Twenty-one women who had fetuses with gastroschisis were included in the study (gastroschisis group, N = 21). Gastroschisis was diagnosed by ultrasonography and confirmed after delivery. The chromosomal analysis of the gastroschisis group was normal. In the gastroschisis group there was one intrauterine death at 34 weeks, whereas the obstetrical outcome of the other affected fetuses was good. The control group consisted of 32 women submitted to amniocentesis performed because of abnormal triple screens indicating an increased risk for Down syndrome (control group, N = 32). None of the control group fetuses showed structural abnormalities in ultrasonography at the time of amniocentesis and none had chromosome abnormalities. All patients in the control group gave birth to a healthy child. The characteristics of both groups of patients are shown in Table 1. The rates of nulliparity, the mean maternal and gestational ages and body mass index at the time of amniocentesis did not differ significantly between the two groups (P < 0.05).

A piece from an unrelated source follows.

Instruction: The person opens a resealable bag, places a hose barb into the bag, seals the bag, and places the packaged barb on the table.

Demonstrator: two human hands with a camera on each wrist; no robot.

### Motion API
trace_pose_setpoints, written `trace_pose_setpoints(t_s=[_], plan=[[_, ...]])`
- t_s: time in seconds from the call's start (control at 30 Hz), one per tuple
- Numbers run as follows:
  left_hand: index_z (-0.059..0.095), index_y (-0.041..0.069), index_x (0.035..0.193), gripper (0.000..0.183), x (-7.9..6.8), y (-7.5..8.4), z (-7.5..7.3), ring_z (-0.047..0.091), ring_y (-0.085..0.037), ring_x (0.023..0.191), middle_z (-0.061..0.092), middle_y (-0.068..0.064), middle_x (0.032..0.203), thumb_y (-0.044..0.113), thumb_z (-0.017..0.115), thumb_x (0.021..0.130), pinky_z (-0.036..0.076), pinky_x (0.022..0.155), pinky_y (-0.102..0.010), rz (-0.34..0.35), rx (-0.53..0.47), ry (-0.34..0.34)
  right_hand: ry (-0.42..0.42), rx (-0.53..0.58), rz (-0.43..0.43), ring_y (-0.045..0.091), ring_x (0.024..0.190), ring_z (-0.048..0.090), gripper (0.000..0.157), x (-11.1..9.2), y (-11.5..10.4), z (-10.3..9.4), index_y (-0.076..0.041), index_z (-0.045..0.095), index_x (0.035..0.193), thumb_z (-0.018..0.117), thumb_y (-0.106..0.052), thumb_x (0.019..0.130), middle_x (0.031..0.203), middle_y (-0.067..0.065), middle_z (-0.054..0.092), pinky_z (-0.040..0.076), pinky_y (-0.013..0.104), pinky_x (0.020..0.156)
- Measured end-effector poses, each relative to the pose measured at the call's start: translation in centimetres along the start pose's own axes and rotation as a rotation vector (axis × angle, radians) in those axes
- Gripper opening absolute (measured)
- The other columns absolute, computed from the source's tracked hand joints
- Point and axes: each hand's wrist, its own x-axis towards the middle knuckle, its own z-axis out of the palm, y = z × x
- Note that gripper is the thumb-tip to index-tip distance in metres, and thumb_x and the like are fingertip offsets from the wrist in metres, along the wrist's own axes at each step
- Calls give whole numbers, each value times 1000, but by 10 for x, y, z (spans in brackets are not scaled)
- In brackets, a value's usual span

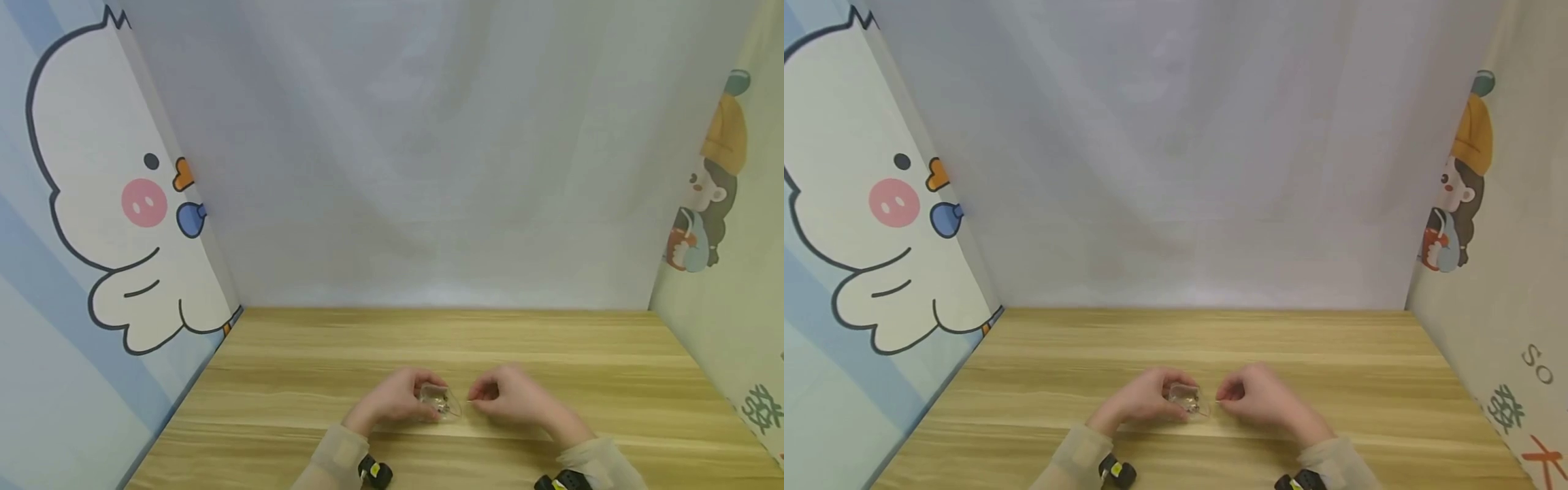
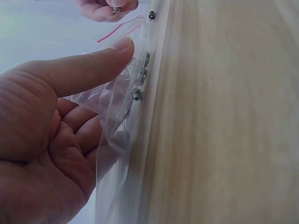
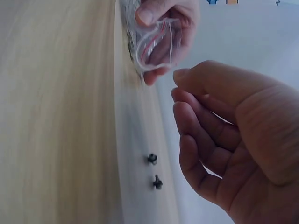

The mean concentrations of amino acids in the gastroschisis and control groups are given in Table 2. The mean concentrations of essential and non-essential amino acids were significantly higher in the gastroschisis group than in the control group (P < 0.05), whereas the mean concentrations of acidic amino acids (glutamine, glutamic acid, aspartic acid, asparagine), ornithine and cystathionine did not differ statistically between groups (P < 0.05). There were significant positive correlations between maternal plasma and amniotic fluid concentrations of alanine, cysteine, glutamine, glycine, ornithine, proline, tyrosine, and essential amino acids in the gastroschisis group (P < 0.05, Table 3). None of the amino acids showed a statistically significant difference between maternal serum and amniotic fluid in the control group (P < 0.05).


Table 2. Concentrations of twenty amino acids in amniotic fluid samples of fetuses with gastroschisis and controls.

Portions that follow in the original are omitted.